> **What you have to do**:
Each record must appear in the answer exactly as it does in the data.

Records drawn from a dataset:
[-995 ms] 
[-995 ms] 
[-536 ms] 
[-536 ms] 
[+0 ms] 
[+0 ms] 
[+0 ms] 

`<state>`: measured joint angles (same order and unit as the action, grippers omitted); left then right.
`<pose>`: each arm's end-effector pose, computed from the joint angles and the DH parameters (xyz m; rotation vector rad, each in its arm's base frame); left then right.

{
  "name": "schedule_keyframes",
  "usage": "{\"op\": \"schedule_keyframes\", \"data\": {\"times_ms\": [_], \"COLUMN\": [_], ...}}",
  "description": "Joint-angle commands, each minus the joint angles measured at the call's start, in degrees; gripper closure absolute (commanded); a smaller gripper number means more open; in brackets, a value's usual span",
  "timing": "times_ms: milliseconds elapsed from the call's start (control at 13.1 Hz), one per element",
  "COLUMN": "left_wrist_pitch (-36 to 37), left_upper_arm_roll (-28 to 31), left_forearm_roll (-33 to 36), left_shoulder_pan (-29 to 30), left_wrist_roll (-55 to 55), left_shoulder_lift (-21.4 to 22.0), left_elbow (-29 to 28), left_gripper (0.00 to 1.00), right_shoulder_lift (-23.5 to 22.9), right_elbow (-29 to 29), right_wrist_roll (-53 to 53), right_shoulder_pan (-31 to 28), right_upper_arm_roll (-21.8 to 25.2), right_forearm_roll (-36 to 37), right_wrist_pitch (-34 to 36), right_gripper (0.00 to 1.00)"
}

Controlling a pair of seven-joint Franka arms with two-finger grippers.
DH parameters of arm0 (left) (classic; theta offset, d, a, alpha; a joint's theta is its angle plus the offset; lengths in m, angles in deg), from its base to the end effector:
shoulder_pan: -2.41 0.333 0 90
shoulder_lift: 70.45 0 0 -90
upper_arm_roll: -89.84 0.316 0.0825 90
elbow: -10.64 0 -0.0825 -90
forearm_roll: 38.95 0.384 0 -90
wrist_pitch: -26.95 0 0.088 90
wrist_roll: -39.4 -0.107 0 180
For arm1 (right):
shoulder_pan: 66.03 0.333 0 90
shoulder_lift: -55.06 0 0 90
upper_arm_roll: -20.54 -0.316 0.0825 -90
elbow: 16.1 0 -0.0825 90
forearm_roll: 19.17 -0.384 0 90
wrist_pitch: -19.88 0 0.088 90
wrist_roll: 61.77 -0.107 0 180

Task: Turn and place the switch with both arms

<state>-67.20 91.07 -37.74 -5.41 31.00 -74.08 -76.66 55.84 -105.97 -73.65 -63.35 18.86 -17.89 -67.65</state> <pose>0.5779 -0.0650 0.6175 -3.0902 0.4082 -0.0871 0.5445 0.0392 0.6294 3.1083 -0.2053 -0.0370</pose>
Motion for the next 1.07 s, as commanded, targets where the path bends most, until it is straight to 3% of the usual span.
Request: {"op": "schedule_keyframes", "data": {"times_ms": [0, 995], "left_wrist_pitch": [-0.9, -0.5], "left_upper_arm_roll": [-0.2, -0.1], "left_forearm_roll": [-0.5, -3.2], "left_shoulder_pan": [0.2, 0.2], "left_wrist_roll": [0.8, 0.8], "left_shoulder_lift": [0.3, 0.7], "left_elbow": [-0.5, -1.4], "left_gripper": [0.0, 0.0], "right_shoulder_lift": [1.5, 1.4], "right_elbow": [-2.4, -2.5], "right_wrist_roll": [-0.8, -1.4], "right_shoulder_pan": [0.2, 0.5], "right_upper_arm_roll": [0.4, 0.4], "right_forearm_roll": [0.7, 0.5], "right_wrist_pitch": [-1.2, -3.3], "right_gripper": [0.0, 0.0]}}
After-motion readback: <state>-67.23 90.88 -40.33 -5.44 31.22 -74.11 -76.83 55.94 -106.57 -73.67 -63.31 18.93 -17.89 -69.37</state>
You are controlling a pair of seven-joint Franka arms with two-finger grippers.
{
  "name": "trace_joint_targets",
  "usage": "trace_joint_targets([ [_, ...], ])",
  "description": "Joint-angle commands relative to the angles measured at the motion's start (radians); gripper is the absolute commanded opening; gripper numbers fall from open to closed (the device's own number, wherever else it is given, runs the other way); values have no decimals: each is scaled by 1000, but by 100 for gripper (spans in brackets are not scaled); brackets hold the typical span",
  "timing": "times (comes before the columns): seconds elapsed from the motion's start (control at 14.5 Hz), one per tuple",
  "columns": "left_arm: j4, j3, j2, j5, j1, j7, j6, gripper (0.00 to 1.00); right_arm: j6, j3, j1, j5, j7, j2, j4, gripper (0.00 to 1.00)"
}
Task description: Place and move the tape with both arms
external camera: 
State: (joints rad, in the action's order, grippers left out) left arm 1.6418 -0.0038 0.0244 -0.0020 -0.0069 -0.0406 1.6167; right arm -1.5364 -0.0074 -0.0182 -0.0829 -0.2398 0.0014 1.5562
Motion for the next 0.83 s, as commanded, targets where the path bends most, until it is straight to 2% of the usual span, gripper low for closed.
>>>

> **Written response**:
[-995 ms] 
[-995 ms] 
[-536 ms] 
[-536 ms] 
[+0 ms] 
[+0 ms] 
[+0 ms] 

`<state>`: measured joint angles (same order and unit as the action, grippers omitted); left then right.
`<pose>`: each arm's end-effector pose, computed from the joint angles and the DH parameters (xyz m; rotation vector rad, each in its arm's base frame); left then right.

{
  "name": "schedule_keyframes",
  "usage": "{\"op\": \"schedule_keyframes\", \"data\": {\"times_ms\": [_], \"COLUMN\": [_], ...}}",
  "description": "Joint-angle commands, each minus the joint angles measured at the call's start, in degrees; gripper closure absolute (commanded); a smaller gripper number means more open; in brackets, a value's usual span",
  "timing": "times_ms: milliseconds elapsed from the call's start (control at 13.1 Hz), one per element",
  "COLUMN": "left_wrist_pitch (-36 to 37), left_upper_arm_roll (-28 to 31), left_forearm_roll (-33 to 36), left_shoulder_pan (-29 to 30), left_wrist_roll (-55 to 55), left_shoulder_lift (-21.4 to 22.0), left_elbow (-29 to 28), left_gripper (0.00 to 1.00), right_shoulder_lift (-23.5 to 22.9), right_elbow (-29 to 29), right_wrist_roll (-53 to 53), right_shoulder_pan (-31 to 28), right_upper_arm_roll (-21.8 to 25.2), right_forearm_roll (-36 to 37), right_wrist_pitch (-34 to 36), right_gripper (0.00 to 1.00)"
}

Controlling a pair of seven-joint Franka arms with two-finger grippers.
DH parameters of arm0 (left) (classic; theta offset, d, a, alpha; a joint's theta is its angle plus the offset; lengths in m, angles in deg), from its base to the end effector:
shoulder_pan: -2.41 0.333 0 90
shoulder_lift: 70.45 0 0 -90
upper_arm_roll: -89.84 0.316 0.0825 90
elbow: -10.64 0 -0.0825 -90
forearm_roll: 38.95 0.384 0 -90
wrist_pitch: -26.95 0 0.088 90
wrist_roll: -39.4 -0.107 0 180
For arm1 (right):
shoulder_pan: 66.03 0.333 0 90
shoulder_lift: -55.06 0 0 90
upper_arm_roll: -20.54 -0.316 0.0825 -90
elbow: 16.1 0 -0.0825 90
forearm_roll: 19.17 -0.384 0 90
wrist_pitch: -19.88 0 0.088 90
wrist_roll: 61.77 -0.107 0 180

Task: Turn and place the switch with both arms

<state>-67.20 91.07 -37.74 -5.41 31.00 -74.08 -76.66 55.84 -105.97 -73.65 -63.35 18.86 -17.89 -67.65</state> <pose>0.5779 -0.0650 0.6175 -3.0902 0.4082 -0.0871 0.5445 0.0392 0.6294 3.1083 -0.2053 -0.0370</pose>
Motion for the next 1.07 s, as commanded, targets where the path bends most, until it is straight to 3% of the usual span.
Request: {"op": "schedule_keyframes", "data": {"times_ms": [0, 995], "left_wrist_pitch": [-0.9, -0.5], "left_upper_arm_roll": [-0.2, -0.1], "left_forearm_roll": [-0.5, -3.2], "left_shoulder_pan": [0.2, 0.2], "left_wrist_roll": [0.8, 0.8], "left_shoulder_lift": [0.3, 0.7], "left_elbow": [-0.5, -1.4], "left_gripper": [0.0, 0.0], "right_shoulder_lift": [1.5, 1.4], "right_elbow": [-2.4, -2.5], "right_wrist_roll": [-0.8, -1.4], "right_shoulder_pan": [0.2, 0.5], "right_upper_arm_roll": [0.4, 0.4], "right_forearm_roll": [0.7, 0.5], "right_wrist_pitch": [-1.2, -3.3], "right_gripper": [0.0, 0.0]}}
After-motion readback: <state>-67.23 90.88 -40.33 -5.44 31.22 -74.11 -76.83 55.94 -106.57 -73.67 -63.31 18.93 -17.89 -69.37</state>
You are controlling a pair of seven-joint Franka arms with two-finger grippers.
{
  "name": "trace_joint_targets",
  "usage": "trace_joint_targets([ [_, ...], ])",
  "description": "Joint-angle commands relative to the angles measured at the motion's start (radians); gripper is the absolute commanded opening; gripper numbers fall from open to closed (the device's own number, wherever else it is given, runs the other way); values have no decimals: each is scaled by 1000, but by 100 for gripper (spans in brackets are not scaled); brackets hold the typical span",
  "timing": "times (comes before the columns): seconds elapsed from the motion's start (control at 14.5 Hz), one per tuple",
  "columns": "left_arm: j4, j3, j2, j5, j1, j7, j6, gripper (0.00 to 1.00); right_arm: j6, j3, j1, j5, j7, j2, j4, gripper (0.00 to 1.00)"
}
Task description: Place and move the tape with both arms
external camera: 
State: (joints rad, in the action's order, grippers left out) left arm 1.6418 -0.0038 0.0244 -0.0020 -0.0069 -0.0406 1.6167; right arm -1.5364 -0.0074 -0.0182 -0.0829 -0.2398 0.0014 1.5562
Motion for the next 0.83 s, as commanded, targets where the path bends most, until it is straight to 2% of the usual span, gripper low for closed.
>>>

The exercise output is complete.